Húrin is a fictional character in the Middle-earth legendarium of J. R. R. Tolkien. He is introduced in The Silmarillion as a hero of Men during the First Age, said to be the greatest warrior of both the Edain and all the other Men in Middle-earth.

Fictional history 

Húrin is the elder son of Galdor the Tall of the House of Hador and Hareth of the Men of Haladin, who are Edain; he has a younger brother named Huor.

Huor and Húrin live with their uncle Haldir in Beleriand, when they join a war party against the Orcs. The brothers end up in the Vale of Sirion, and are cut off from their company and chased by Orcs. The Vala of Water causes a mist to arise from the river, and the brothers escape. Then two Eagles pick them up, and bring them to Gondolin. King Turgon welcomes them, remembering Ulmo's prophecy that the House of Hador will aid Gondolin in its time of greatest need. Turgon wants them to remain, as he grows to love them, but the brothers wish to return to their kin. They swear an oath to keep Gondolin secret, and the Eagles bring them back to Dor-lómin.

Later Morgoth assails Hithlum, and Húrin's father Galdor falls defending the Barad Eithel. Húrin chases the Orcs away. He then takes the Lordship of his people.

Soon he marries Morwen, and then their son Túrin is born. A daughter Lalaith follows, but she dies very young.

Later when they go to battle with Morgoth Húrin rides his horse Arroch, 'Noble horse', to the battle and fights alongside his brother, Huor. In the midst of battle he meets Turgon again. After they lose the battle, Húrin and Huor take a stand fighting off the Orcs, allowing Turgon to escape. Huor and most of their soldiers are killed, but Húrin fights with his battle-axe until his axe withers, and he is buried under a mountain of dead Orcs and Trolls.

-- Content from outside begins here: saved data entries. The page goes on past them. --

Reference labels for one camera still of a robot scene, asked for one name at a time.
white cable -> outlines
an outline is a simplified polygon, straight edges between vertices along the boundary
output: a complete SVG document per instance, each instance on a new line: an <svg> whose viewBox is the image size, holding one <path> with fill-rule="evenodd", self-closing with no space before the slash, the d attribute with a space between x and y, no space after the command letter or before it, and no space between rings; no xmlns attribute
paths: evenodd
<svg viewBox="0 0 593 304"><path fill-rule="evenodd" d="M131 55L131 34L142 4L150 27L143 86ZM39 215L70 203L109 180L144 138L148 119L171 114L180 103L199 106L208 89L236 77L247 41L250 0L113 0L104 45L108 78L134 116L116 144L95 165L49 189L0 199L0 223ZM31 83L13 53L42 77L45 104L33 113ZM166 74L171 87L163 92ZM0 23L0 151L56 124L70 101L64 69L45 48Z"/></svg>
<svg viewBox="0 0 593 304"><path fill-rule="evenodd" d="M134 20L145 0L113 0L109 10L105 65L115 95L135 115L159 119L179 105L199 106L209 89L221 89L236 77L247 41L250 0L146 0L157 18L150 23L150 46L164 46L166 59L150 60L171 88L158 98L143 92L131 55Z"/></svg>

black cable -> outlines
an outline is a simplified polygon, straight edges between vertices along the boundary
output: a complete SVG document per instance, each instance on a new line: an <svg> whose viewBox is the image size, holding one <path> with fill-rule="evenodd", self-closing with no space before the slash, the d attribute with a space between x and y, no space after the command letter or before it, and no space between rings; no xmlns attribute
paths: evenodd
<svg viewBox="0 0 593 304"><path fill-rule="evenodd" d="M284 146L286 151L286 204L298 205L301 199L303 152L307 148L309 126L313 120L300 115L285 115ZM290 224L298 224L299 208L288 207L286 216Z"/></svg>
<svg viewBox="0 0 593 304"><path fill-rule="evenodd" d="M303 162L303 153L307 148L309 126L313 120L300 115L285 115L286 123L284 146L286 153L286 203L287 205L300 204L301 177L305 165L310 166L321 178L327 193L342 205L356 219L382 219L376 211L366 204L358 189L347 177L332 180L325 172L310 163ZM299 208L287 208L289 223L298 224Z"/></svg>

Húrin is then bound alive by Gothmog Lord of Balrogs who brings him to Angband.

Morgoth then tries to force Húrin to reveal where Gondolin is. When Húrin refuses, Morgoth curses him along with his kin and puts him on a high mountain peak in chains. Through the power of Morgoth, he can see and hear from the seat all the evils that later befall his son Túrin and daughter Nienor. He sees only those things that Morgoth wishes to reveal, lessening their good deeds. Húrin is thus embittered even more by the way his children, both under the spells of a dragon, come to marry each other, conceive a child and commit suicide.

After twenty-eight years of imprisonment and the death of his children, Húrin is released by Morgoth. "He had grown grim to look upon: his hair and beard were white and long, but there was a fell light in his eyes. He walked unbowed, and yet carried a great black staff; but he was girt with a sword." He is brought to his old homelands, but enemies are living there.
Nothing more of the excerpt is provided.